I am teaching again, this time at a great homebrew store in PA – Keystone Homebrew. Jason Harris, along with Lou (store manager) has been kind enough to provide support and space for the yeast class and the experiment beers. I’ve already taught two classes, and the most recent one was this past Saturday (November 9th).

Oxygen

Yeast are facultative anaerobes, meaning that they prefer to use oxygen to produce energy efficiently through oxidative phosphorylation. In the absence of oxygen, yeast still produce energy but with the inefficient process of alcoholic fermentation. Luckily for brewers, yeast will almost always undergo fermentation due to the Crabtree effect, where in the presence of excess sugars, even if there is oxygen, yeast will produce ethanol and CO2.
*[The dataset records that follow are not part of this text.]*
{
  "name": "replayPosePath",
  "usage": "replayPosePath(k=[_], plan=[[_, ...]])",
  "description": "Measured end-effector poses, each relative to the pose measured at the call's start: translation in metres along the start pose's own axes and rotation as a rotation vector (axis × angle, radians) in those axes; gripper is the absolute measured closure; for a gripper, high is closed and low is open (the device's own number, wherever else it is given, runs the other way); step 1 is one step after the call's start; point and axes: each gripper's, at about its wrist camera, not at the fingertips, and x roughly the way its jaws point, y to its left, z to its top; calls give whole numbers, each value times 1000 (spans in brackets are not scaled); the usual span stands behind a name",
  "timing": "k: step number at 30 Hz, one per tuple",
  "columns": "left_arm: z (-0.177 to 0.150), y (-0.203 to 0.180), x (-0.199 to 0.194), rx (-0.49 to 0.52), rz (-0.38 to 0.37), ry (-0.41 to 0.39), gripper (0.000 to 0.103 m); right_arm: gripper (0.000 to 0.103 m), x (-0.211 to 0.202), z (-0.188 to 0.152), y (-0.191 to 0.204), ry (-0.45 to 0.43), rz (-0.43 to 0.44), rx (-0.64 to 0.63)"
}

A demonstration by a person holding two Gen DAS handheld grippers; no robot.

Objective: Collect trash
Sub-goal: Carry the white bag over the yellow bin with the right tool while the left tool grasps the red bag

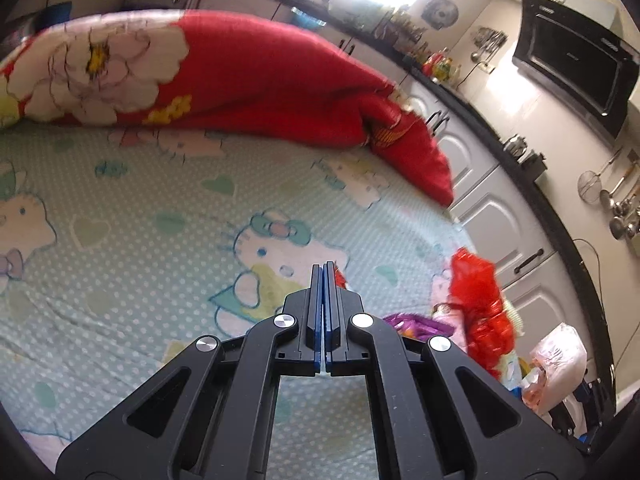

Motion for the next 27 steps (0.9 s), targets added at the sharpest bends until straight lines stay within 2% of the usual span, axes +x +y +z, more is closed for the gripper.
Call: replayPosePath(k=[7,13,27], plan=[[19,-34,-25,81,-25,-102,103,61,-16,2,-14,-26,-16,65],[30,-73,-36,139,-76,-144,103,61,-29,1,-30,-37,-44,118],[16,-181,-35,255,-255,-139,103,61,-62,-27,-91,-48,-163,232]])
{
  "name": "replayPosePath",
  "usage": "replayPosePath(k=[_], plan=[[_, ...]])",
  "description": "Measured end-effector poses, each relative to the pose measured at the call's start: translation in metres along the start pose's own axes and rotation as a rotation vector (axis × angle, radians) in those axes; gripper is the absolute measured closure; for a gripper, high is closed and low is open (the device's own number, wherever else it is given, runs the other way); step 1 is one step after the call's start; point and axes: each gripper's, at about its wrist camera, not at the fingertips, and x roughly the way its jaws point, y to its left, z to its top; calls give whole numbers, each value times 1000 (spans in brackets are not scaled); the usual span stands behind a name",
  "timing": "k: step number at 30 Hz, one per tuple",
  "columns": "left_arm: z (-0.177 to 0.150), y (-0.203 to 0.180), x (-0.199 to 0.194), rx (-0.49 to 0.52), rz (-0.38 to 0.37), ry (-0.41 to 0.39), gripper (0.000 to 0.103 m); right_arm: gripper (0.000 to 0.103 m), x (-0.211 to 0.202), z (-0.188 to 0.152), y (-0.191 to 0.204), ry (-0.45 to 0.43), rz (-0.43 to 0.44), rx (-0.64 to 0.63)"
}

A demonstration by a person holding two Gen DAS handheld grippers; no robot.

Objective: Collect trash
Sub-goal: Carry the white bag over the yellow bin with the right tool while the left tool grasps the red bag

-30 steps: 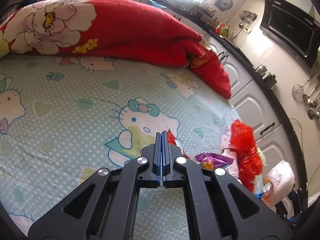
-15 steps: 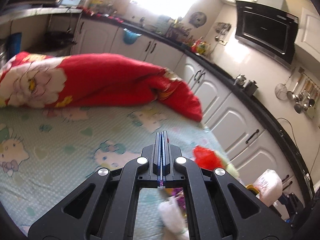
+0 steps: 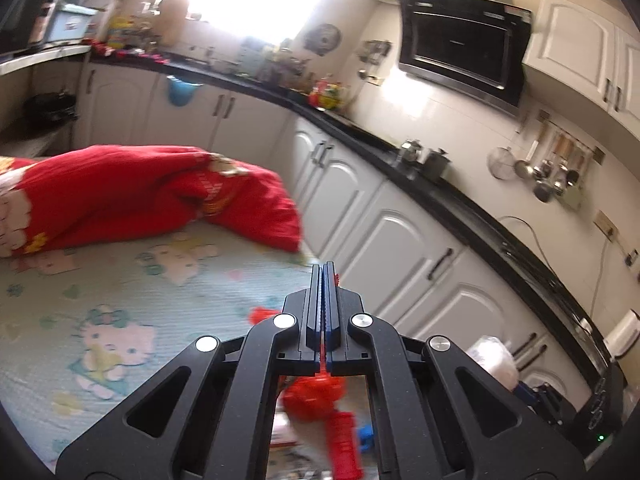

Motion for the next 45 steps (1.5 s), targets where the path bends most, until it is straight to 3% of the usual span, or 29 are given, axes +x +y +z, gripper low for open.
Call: replayPosePath(k=[9,24,45], plan=[[-12,-65,28,65,-110,42,103,61,-12,-24,-47,26,-74,112],[-75,-162,78,187,-249,185,103,61,-31,-88,-123,98,-212,316],[-157,-246,134,305,-360,353,103,61,-22,-162,-169,187,-235,547]])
The main reason yeast need oxygen is for the production of unsaturated fatty acids (UFA) and sterols. Both molecules make up the plasma membrane of the yeast cell. I won’t go into how they are synthesized, but sterols, such as ergosterol pictured below, is present in the cell membrane at much lower concentrations. Sterols  provides fluidity, making the membrane easier to bend and twist in shape.

Ergosterol_structure

Without sterols, UFAs would form rigid micelles, or droplets of fats. Importantly, this membrane fluidity allows for other vital proteins to be imbedded in the membrane. Some of these proteins are responsible for importing not only complex sugars (maltose, maltotriose), but vitamins, minerals, and cofactors. With poor cell membranes yeast will not tolerate increasing amounts of ethanol (which is why oxygenating that strong ale is crucial). Lastly, if the cell membrane is not healthy enough, bud scars from cell budding will take a toll on yeast health and restrict future growth.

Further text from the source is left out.